REQUIRED ACTION ->
Only lines that contain the string "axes" should be returned from the material below.

◆ ◆ ◆ ◆ ◆

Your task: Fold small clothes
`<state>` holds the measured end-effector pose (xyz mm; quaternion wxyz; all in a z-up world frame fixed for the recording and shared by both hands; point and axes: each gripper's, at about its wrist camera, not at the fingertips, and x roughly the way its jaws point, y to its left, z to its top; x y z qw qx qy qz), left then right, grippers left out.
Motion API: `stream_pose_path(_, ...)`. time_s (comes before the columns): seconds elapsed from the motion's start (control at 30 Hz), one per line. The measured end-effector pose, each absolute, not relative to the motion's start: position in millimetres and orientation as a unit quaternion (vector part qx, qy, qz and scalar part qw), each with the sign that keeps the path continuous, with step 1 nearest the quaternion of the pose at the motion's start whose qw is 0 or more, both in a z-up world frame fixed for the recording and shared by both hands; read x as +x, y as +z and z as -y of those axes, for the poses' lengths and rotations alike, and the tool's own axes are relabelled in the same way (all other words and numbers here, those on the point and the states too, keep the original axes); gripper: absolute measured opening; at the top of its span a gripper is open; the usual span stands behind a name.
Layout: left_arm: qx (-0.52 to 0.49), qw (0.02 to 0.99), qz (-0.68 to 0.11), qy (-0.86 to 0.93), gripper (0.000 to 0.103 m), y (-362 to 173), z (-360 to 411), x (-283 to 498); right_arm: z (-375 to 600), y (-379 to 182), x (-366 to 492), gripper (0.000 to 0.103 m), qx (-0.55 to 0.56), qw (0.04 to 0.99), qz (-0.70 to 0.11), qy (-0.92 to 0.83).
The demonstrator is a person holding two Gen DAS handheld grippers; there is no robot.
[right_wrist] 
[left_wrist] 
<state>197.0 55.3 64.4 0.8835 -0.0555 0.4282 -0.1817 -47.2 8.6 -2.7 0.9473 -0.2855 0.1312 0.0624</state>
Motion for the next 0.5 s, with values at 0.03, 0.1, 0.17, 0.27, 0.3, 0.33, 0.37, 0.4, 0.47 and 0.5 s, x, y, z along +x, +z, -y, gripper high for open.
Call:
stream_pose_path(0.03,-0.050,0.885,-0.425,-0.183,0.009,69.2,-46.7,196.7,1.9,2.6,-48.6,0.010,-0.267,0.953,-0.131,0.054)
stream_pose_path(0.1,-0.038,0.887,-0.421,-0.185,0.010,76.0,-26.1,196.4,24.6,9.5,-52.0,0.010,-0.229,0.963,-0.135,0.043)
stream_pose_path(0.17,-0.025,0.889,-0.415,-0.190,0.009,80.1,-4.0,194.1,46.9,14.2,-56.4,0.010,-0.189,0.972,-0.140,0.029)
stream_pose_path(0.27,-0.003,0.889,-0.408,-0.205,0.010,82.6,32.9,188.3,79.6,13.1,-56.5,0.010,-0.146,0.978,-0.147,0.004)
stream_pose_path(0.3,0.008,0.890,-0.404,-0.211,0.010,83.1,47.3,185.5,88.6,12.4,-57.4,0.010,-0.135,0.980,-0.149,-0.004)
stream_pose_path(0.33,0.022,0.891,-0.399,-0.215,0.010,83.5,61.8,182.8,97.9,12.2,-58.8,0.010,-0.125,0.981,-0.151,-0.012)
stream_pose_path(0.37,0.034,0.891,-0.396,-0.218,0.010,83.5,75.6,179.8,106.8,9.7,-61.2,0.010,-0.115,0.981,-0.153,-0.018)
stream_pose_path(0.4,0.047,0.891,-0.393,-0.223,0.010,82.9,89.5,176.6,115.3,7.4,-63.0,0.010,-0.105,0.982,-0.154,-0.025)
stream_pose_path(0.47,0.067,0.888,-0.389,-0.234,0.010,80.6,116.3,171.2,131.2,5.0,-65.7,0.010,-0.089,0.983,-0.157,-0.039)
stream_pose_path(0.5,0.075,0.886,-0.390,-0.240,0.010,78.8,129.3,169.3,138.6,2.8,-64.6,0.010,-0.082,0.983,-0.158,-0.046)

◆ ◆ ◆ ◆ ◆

ANSWER TO THIS TASK ->
`<state>` holds the measured end-effector pose (xyz mm; quaternion wxyz; all in a z-up world frame fixed for the recording and shared by both hands; point and axes: each gripper's, at about its wrist camera, not at the fingertips, and x roughly the way its jaws point, y to its left, z to its top; x y z qw qx qy qz), left then right, grippers left out.
Motion API: `stream_pose_path(_, ...)`. time_s (comes before the columns): seconds elapsed from the motion's start (control at 30 Hz), one per line. The measured end-effector pose, each absolute, not relative to the motion's start: position in millimetres and orientation as a unit quaternion (vector part qx, qy, qz and scalar part qw), each with the sign that keeps the path continuous, with step 1 nearest the quaternion of the pose at the motion's start whose qw is 0 or more, both in a z-up world frame fixed for the recording and shared by both hands; read x as +x, y as +z and z as -y of those axes, for the poses' lengths and rotations alike, and the tool's own axes are relabelled in the same way (all other words and numbers here, those on the point and the states too, keep the original axes); gripper: absolute measured opening; at the top of its span a gripper is open; the usual span stands behind a name.

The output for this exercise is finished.